Much of the brief life of Józef Czechowicz orbits around the town of Lublin in southeastern Poland, where he was born 15 March 1903. His childhood was marked by poverty, illness, the threat of war, and the death of his father. In 1920 he volunteered to serve in the Polish Army during the Polish-Soviet War. After his military service and the completion of his studies, he worked as a teacher in rural Poland.Czechowicz made his literary debut in 1923 with his novella The Story of the Paper Crown. In 1927 his first volume of poetry Kamień [Stone] was published. In the following years, he published seven more volumes of poetry. In the early 1930s after a brief stay in France, Czechowicz relocated to Warsaw, where he lived until the outbreak of World War II. In 1939, he was evacuated to Lublin, where he was killed by a bomb dropped by the German Luftwaffe in an air raid on 9 September. He was thirty-six years old.
Józef Czechowicz, who lived openly as a homosexual, is still considered one of the greatest Polish poets of the twentieth century and one of the main proponents of the literary avant-garde. His writing weaves together nostalgic provincialism, an openness regarding sexuality, prophetically catastrophic visions, folklore and mythology, and technological alienation.

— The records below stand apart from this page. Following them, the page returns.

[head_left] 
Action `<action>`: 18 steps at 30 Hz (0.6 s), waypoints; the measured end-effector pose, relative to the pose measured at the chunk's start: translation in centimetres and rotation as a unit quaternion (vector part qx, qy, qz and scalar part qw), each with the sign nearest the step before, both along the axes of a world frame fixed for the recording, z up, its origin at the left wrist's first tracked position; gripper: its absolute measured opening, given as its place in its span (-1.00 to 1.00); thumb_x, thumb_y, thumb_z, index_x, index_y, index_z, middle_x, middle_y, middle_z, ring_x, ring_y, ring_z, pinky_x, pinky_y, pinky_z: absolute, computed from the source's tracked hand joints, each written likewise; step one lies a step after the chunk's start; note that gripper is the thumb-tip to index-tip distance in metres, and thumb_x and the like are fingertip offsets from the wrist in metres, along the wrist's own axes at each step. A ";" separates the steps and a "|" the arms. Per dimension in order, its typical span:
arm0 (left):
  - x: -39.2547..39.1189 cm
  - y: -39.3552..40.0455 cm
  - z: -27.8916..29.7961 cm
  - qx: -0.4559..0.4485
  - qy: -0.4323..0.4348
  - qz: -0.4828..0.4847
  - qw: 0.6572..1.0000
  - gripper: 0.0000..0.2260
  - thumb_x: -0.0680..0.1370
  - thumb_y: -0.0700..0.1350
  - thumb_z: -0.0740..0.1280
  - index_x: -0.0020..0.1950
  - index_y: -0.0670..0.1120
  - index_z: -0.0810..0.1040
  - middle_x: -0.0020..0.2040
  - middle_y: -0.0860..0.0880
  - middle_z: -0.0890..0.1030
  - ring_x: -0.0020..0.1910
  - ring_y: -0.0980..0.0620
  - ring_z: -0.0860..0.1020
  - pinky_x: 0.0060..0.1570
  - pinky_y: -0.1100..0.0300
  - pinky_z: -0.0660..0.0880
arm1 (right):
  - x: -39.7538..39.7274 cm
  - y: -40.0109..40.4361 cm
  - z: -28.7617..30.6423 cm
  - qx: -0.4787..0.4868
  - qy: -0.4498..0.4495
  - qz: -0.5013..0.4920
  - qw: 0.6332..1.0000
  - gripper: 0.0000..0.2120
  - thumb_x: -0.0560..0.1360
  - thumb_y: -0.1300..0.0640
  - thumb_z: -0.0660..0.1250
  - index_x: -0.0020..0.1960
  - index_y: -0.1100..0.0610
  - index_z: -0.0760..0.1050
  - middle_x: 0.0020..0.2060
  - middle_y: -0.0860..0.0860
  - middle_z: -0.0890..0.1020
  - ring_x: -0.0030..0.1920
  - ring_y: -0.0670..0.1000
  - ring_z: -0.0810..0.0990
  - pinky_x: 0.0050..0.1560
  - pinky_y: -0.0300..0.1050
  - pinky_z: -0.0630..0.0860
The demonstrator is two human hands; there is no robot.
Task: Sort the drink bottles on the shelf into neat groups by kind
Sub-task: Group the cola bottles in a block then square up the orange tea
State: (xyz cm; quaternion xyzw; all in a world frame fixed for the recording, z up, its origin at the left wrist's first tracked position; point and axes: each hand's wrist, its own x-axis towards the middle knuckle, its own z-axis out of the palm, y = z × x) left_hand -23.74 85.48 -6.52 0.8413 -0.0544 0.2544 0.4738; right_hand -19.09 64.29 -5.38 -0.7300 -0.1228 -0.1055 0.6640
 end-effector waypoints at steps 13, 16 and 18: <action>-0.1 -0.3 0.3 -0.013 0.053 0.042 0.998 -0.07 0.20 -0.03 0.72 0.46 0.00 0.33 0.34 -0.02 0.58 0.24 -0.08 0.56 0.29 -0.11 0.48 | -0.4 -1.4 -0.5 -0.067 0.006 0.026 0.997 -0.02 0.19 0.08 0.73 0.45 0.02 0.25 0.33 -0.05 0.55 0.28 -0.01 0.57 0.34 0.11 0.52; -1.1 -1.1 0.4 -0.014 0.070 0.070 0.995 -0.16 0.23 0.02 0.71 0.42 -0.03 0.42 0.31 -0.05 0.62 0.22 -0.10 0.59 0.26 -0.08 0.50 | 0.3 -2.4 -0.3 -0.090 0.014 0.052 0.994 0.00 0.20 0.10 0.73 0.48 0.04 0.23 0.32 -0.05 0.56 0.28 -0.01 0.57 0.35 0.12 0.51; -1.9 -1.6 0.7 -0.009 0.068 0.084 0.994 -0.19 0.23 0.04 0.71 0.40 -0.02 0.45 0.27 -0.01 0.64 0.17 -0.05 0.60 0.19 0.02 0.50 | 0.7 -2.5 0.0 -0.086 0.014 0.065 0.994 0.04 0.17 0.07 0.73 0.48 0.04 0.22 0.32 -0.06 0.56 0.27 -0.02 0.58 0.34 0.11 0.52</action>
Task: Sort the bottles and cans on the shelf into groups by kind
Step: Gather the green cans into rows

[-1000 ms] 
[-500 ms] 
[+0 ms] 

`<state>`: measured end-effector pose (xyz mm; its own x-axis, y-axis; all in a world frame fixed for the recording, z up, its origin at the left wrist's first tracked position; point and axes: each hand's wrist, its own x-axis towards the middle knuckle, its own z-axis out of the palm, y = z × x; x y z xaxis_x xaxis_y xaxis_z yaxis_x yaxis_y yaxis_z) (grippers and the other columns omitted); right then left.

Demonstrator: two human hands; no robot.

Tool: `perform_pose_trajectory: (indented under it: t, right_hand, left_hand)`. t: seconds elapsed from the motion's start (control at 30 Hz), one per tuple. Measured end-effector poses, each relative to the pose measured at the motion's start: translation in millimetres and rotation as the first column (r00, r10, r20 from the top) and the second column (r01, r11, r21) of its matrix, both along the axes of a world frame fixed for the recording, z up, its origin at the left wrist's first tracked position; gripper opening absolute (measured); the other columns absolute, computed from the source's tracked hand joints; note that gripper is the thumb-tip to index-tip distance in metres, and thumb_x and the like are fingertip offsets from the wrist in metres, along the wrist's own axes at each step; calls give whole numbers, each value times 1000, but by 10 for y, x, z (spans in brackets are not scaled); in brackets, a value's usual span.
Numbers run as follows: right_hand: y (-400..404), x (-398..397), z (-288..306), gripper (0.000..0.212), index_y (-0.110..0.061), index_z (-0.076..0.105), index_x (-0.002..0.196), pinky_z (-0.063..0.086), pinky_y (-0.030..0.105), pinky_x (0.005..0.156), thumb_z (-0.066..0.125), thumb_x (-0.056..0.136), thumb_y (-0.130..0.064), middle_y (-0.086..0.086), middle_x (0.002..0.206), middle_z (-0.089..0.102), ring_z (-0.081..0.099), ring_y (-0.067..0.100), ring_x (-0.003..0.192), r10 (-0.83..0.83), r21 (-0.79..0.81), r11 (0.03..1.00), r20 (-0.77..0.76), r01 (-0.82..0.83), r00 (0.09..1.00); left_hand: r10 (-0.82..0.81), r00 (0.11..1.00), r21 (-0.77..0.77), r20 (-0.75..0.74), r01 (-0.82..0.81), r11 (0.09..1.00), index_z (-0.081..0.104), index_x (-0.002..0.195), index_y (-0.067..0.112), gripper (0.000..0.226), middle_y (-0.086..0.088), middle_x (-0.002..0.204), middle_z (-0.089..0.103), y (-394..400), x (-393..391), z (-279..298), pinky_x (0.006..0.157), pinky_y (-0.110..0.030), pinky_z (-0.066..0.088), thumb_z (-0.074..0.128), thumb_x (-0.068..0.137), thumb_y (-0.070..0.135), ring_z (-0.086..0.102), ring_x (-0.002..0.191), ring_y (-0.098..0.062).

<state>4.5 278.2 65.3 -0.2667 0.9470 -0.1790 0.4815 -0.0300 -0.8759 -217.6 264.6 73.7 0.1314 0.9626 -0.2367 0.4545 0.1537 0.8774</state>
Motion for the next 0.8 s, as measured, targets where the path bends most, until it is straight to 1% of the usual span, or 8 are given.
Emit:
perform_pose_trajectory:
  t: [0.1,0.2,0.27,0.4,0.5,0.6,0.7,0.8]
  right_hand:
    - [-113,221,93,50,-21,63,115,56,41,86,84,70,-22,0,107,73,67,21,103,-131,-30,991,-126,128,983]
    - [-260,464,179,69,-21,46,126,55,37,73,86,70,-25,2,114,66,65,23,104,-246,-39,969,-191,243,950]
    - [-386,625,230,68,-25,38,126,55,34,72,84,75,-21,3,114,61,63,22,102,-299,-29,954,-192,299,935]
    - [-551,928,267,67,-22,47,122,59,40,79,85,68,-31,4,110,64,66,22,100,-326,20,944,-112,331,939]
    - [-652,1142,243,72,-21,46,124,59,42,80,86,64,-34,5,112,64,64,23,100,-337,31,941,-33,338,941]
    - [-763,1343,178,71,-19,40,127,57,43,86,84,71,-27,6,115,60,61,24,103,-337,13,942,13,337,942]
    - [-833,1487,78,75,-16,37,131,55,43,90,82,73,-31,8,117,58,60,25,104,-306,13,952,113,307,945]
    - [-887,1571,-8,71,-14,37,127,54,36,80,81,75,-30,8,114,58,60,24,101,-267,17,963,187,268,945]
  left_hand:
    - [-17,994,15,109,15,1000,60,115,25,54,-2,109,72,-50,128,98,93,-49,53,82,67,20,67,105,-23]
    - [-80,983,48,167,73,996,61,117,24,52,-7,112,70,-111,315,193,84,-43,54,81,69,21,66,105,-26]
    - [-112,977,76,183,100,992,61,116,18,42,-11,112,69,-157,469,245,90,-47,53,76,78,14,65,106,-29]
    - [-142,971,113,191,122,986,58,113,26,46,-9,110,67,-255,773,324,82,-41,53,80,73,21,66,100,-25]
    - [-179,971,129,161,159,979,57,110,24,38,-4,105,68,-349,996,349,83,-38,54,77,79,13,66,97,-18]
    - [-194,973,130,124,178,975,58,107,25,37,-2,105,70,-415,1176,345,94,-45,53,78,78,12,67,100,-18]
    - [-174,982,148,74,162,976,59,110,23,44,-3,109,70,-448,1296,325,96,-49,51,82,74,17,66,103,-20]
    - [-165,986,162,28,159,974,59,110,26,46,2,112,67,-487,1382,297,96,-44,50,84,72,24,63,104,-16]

Frank Garrett trained as a translator at the Center for Translation Studies at the University of Texas at Dallas and at Philipps-Universität Marburg after earning advanced certification in Polish philology from the Catholic University of Lublin. In 2000 he was a FLAS fellow at the Ivan Franko National University of Lviv, and in 2001 he was a Fulbright scholar in Warsaw. Since 2021 he has served as essays and features editor at minor literature[s]. Sublunary Editions published his translation of Bruno Schulz's Undula in 2020. Frank lives in Dallas with his husband.